Which lines of the entries below include "gripper"? List them all.

== Dataset content

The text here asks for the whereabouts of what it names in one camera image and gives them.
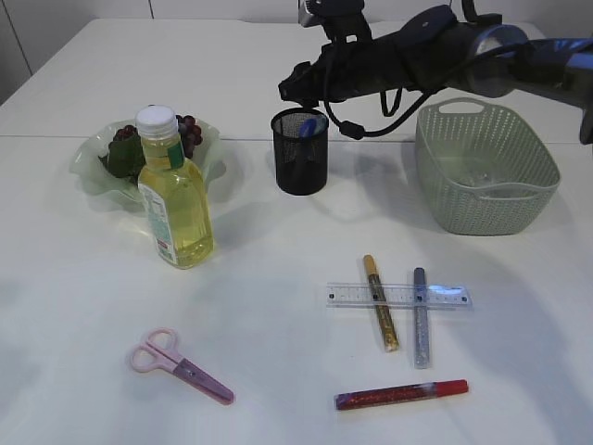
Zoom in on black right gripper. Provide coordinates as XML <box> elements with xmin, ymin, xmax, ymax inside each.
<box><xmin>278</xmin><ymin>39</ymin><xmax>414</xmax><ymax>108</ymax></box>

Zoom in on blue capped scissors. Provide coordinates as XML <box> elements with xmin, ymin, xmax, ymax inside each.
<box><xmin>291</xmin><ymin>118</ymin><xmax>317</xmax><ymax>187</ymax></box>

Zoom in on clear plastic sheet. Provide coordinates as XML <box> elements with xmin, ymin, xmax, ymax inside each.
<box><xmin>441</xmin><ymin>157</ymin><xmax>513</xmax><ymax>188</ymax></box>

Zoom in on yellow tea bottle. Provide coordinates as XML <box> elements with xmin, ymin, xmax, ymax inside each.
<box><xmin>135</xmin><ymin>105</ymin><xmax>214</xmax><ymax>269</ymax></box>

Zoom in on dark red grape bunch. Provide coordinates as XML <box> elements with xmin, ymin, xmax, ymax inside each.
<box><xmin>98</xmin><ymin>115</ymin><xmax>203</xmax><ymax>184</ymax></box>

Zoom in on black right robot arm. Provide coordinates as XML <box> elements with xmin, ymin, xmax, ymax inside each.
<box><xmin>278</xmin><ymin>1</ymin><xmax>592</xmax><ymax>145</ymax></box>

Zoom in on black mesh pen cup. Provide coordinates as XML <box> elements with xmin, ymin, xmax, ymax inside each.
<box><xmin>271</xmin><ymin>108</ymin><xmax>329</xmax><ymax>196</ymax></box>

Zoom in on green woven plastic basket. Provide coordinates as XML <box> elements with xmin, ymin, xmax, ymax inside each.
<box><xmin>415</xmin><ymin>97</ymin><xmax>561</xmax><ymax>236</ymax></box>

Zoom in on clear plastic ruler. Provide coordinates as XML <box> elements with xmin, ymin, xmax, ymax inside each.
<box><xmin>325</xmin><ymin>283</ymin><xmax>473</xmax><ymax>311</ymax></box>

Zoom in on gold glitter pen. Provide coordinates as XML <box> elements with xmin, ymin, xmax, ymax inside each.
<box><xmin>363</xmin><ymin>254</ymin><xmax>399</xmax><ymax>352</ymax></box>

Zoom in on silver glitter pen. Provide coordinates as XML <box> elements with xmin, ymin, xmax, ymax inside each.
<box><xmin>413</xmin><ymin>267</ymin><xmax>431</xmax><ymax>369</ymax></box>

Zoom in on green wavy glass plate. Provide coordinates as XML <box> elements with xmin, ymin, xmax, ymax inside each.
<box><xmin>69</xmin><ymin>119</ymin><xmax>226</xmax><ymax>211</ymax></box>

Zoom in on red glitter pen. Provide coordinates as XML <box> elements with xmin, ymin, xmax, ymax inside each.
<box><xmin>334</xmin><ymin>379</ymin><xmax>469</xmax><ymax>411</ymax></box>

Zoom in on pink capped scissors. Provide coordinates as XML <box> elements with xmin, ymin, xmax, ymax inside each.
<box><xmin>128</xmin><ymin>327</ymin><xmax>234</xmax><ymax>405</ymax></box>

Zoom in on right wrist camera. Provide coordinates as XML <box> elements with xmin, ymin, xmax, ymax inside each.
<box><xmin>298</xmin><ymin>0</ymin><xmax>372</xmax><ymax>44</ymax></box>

====
== Dataset content

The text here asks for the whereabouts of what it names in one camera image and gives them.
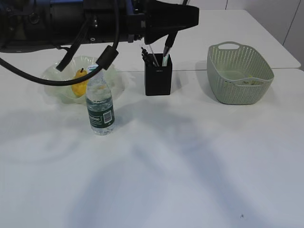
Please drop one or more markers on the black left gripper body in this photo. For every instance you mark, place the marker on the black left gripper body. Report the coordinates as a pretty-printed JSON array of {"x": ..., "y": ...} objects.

====

*Answer section*
Zoom in on black right gripper. Provide coordinates as XML <box> elements with xmin, ymin, xmax, ymax inside each.
Please drop one or more markers on the black left gripper body in this photo. For every instance you mark, place the marker on the black left gripper body. Report the coordinates as a pretty-printed JSON array of {"x": ..., "y": ...} objects.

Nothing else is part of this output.